- DIRECTIONS FOR THIS TASK -
The answer must be every line of the records below that contains the word "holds".

- DATA EXTRACTS -
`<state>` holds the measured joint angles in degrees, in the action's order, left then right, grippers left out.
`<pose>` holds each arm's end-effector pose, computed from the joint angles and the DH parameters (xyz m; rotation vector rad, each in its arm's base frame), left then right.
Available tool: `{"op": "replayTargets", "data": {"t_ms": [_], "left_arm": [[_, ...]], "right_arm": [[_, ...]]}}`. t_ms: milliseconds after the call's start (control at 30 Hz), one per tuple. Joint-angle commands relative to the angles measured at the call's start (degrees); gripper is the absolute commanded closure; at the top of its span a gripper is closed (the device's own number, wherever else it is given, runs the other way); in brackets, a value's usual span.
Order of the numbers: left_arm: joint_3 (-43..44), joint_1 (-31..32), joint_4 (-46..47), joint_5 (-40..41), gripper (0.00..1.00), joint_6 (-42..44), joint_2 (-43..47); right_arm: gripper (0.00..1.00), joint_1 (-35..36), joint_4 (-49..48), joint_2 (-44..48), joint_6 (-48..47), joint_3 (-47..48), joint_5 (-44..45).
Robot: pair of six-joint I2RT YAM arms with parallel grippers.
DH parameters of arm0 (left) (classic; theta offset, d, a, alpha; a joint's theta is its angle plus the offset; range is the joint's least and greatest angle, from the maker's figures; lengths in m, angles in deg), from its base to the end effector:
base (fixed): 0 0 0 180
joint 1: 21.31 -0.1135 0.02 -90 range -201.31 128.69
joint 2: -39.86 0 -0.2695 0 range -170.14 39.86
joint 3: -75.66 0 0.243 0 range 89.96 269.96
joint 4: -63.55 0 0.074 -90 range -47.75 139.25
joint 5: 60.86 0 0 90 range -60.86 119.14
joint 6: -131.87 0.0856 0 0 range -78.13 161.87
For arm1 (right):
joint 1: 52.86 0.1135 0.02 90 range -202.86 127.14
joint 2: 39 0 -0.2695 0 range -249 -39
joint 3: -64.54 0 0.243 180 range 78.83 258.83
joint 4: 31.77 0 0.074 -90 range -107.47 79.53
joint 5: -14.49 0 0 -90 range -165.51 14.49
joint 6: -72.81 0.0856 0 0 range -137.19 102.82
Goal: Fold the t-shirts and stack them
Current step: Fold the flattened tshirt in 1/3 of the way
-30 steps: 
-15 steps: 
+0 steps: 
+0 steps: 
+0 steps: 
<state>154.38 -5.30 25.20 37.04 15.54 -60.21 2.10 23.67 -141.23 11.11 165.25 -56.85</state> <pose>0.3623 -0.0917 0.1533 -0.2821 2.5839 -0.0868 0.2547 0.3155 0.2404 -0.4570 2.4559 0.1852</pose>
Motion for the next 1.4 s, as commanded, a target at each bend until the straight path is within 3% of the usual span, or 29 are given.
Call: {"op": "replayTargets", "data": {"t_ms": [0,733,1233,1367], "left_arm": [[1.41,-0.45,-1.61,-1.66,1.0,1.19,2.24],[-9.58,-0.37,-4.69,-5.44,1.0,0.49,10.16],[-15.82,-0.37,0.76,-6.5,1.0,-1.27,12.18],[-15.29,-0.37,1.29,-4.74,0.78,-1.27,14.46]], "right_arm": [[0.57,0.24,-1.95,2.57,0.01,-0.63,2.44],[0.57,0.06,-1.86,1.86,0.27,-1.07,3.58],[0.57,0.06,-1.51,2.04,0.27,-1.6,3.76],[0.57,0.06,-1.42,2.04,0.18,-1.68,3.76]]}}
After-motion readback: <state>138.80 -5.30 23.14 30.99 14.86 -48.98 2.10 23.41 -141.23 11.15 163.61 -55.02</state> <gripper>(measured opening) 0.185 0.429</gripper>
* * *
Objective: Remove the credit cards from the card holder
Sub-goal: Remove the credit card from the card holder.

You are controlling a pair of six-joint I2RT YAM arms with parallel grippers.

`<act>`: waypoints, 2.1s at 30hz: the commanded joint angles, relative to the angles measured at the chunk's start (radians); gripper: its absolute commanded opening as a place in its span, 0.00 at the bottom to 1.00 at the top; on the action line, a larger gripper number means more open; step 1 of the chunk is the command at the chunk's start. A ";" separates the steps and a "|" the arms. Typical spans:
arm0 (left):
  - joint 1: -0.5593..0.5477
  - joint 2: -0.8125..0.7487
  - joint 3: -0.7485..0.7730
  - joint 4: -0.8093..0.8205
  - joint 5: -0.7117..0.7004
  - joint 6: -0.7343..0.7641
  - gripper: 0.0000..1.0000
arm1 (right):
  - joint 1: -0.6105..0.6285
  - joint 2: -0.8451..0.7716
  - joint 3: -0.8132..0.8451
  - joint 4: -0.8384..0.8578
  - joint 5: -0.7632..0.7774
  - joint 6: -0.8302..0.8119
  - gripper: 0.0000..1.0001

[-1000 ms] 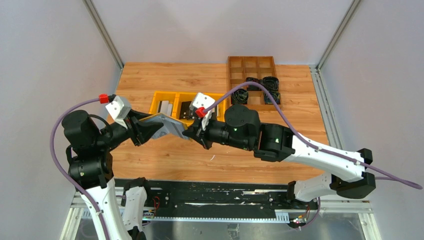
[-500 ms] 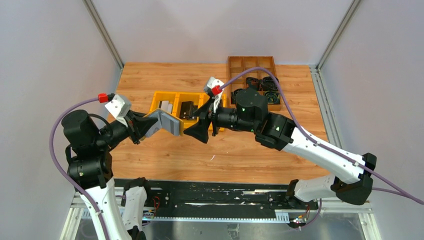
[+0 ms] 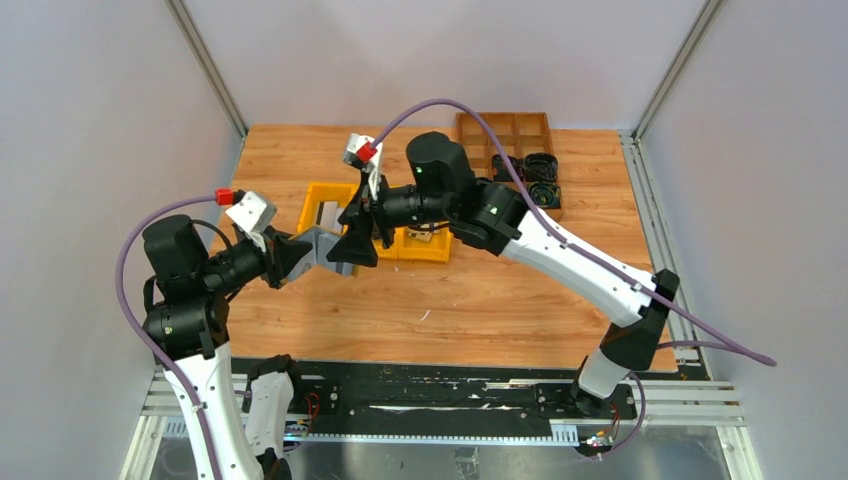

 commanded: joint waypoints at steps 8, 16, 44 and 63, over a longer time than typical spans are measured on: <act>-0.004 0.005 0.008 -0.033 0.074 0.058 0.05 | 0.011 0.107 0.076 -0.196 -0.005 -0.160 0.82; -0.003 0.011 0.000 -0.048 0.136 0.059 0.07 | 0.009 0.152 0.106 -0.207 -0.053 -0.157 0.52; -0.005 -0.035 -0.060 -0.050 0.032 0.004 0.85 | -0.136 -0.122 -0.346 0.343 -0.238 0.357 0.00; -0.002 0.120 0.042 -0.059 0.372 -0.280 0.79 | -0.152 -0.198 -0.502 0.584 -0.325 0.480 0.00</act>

- ANSWER SECTION -
`<state>` holds the measured joint angles in degrees, in the action's order, left then right, grippers left out.
`<pose>` holds each arm's end-effector pose, computed from the joint angles and the DH parameters (xyz m; rotation vector rad, each in its arm's base frame), left then right.

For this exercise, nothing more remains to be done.